楚国帝后将在亥时乘五色金根御辇过帝京中心大街,直入城楼,万民朝拜。
楚明帝姬坞一身漆黑绣五爪金龙的广袖冕服,头戴鎏金帝冠,十二旒珠垂在额前,衬得整个人龙章凤姿,高华盛贵不可逼视。萧折靡也换上玄色绣彩翚的皇后袆衣(袆衣色玄,刻绘为翚,从王祭先王之服,为皇后六服之一。),重重宫锦堆迭铺散,每一步都摇曳生花,却每一步都平稳至极。
姬坞执着她的手,两人相视而笑,出天子九门,过丹陛十二阶,城楼两旁顿时喧哗一片,钟声悠扬。
“紧张吗?”姬坞笑着这样问她。
萧折靡摇头,将他的手握得更紧了些,看着他像是欲言又止,最后终究只是神态格外端庄地说道:“不紧张。”
姬坞见她神色有异,遂问道:“不紧张你为什么手在发抖?”
萧折靡宝相庄严地看他良久,终于转过头直视前方城楼围墻,严肃道:“那是因为……刚才我的脚撞在丹陛上了。”

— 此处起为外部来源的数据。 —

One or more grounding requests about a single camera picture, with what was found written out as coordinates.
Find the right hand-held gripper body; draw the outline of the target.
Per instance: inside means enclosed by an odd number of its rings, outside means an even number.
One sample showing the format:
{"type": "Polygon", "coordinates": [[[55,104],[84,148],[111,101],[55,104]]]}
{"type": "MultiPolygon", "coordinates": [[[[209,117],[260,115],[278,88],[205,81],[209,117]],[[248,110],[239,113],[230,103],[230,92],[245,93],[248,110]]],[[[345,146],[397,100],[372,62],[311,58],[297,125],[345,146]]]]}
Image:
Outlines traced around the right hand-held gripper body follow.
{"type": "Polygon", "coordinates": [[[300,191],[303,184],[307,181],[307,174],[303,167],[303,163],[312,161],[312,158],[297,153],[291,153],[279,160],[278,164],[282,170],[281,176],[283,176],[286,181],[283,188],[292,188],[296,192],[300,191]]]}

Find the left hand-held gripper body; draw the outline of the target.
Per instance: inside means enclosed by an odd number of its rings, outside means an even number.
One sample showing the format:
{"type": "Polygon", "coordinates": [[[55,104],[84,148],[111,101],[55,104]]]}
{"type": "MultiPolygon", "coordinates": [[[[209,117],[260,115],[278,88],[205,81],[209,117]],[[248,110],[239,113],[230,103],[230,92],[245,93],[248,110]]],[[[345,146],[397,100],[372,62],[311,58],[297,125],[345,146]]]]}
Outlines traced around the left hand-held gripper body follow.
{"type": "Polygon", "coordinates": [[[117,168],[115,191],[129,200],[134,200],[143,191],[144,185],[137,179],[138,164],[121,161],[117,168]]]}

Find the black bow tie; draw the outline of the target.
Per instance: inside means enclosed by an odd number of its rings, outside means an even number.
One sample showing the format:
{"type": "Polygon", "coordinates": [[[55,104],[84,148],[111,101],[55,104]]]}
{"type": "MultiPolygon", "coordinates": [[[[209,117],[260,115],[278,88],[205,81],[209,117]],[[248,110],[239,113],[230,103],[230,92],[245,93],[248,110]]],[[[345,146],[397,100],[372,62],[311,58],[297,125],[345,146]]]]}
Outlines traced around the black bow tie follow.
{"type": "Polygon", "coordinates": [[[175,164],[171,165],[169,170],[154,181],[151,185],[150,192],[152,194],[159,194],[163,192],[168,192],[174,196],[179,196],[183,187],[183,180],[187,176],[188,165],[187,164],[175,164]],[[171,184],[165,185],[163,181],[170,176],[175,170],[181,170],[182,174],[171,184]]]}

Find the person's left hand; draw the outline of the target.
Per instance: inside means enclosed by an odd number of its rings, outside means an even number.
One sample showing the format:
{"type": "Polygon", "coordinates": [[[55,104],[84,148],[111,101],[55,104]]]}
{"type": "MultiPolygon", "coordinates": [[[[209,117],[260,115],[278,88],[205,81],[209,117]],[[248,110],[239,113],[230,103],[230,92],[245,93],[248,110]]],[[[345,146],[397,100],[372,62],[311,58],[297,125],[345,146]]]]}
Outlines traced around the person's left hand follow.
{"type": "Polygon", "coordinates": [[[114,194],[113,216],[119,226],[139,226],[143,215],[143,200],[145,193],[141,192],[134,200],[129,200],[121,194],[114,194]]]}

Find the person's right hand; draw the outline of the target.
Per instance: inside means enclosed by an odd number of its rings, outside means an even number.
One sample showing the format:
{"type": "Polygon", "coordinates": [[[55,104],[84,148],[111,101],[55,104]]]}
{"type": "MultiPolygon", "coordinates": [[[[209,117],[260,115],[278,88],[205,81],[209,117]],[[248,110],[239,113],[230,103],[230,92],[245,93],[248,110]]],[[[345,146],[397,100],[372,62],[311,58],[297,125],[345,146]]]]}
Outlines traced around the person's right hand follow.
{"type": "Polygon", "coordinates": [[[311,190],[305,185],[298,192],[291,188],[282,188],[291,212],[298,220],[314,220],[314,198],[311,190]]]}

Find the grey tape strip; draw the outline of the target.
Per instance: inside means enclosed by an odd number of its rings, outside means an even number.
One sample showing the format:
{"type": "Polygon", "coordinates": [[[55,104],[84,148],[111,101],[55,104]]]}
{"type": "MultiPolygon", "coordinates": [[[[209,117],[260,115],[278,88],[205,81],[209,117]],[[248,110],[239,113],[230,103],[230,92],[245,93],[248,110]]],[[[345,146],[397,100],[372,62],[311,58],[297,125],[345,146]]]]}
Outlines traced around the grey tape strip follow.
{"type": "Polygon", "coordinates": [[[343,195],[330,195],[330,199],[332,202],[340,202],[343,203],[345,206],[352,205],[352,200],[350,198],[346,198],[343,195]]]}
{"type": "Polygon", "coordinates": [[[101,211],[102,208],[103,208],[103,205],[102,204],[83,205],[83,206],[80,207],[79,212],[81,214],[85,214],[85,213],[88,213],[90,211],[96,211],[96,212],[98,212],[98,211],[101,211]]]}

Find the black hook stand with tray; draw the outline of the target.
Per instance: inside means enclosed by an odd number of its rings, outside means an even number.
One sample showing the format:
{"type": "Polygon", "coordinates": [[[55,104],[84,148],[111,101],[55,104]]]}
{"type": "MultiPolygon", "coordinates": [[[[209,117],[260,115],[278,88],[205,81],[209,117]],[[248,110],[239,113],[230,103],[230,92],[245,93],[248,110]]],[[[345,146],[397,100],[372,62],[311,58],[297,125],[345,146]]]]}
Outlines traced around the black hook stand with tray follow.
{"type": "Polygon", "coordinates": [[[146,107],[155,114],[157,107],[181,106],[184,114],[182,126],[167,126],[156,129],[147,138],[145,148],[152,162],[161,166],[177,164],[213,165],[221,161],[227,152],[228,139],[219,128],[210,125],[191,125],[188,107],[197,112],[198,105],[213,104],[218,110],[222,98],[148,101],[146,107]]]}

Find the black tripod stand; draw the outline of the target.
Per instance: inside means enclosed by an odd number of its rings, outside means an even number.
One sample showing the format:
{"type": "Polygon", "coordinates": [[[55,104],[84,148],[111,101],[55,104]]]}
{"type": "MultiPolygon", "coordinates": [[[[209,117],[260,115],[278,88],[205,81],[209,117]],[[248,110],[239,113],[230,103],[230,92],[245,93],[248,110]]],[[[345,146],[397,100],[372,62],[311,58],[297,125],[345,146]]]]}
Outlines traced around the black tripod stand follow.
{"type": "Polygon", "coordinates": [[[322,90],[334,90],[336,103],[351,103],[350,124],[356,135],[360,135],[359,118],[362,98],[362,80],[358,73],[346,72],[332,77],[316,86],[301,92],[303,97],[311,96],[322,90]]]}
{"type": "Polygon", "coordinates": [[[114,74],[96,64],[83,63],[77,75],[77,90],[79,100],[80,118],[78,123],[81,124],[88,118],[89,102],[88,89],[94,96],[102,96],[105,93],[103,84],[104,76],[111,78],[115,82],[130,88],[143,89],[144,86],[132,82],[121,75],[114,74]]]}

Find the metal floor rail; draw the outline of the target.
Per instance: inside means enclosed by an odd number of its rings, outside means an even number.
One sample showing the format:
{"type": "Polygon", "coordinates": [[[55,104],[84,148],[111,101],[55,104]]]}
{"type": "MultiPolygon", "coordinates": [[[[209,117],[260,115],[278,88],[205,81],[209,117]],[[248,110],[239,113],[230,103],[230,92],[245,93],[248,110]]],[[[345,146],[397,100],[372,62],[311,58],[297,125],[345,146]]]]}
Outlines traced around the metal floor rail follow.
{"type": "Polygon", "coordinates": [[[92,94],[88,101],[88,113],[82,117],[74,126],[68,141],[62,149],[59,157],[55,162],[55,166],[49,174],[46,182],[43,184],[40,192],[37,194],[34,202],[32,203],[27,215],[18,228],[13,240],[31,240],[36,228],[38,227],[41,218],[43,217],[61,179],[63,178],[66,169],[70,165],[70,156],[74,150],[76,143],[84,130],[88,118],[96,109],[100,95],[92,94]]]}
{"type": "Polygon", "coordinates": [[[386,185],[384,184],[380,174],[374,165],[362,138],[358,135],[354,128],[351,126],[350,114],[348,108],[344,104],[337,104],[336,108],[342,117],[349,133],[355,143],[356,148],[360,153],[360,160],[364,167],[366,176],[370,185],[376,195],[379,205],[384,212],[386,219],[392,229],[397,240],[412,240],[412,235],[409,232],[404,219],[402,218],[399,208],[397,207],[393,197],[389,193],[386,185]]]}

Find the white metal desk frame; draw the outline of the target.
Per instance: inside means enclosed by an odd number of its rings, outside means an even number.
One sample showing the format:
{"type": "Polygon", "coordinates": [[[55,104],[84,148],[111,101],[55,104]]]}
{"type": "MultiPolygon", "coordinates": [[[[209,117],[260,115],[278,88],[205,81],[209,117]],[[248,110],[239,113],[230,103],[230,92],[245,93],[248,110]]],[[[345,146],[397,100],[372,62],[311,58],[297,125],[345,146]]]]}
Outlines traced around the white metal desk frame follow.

“噗嗤——”跟在身后的万隐突然没忍住笑出声来,顿时引得四周百官和民众侍卫都齐齐註视着他,万众瞩目莫过于此。
万隐连忙收声,干笑了两声,看到人群中施微锦衣华服,冷着眼神盯着他,他顿时抬头挺胸地跟了上去。
护城河内外广阔的空地上密密麻麻站满了人,见到姬坞和萧折靡都兴奋激动地高声呼喊起来。
姬坞抬手一压,四下里顿时沈静下来,他眸光带着高位的睥睨,又带着亲切的宽和,一一扫过城下的人,萧折靡意外看到了她的堂姐们还有萧毅寒被几位婶娘们拉着,他们目光交汇,皆是一笑,恩怨消散。
礼部官员将拟好的祭词呈上来,姬坞接过那明黄卷轴,缓缓展开。
耳边他华丽声线清冷绵长,萧折靡觉得很安心。她又看到了方少爷,似乎憔悴了一些,此时正面无表情地仰视她,那目光里所含着的情意让她端庄的笑容有些保持不住,随后她看到了方少爷身后跟着的叶蝉,她楞了楞,这才对他展颜一笑。
方少爷,怜取眼前人。
你我今生本无缘,岂堪君子痴相付。
萧折靡想,方少爷一定读懂了她的意思,不然,他的眼神不会一瞬间暗淡无光。然而短暂的黑暗过后,始终会迎来新的光明。
也许这就是当年宝觉寺住持所说的,塞翁。
她恍然大悟,每个人都是塞翁。
姬坞念完祭词,顿时四周烟火升空,划破深黑长夜,异彩流光,照亮一片混沌的面容。
百姓都惊喜地欢呼起来。
有典仪官率先跪倒山呼帝后万岁,剎那一声声被传递下去,所有人都跪倒在地,迎接楚国新帝继位。
姬坞转头,萧折靡也看他,两人双双展袖一扬,说道:“起——”
于是在这一年的这一晚,尘埃落定。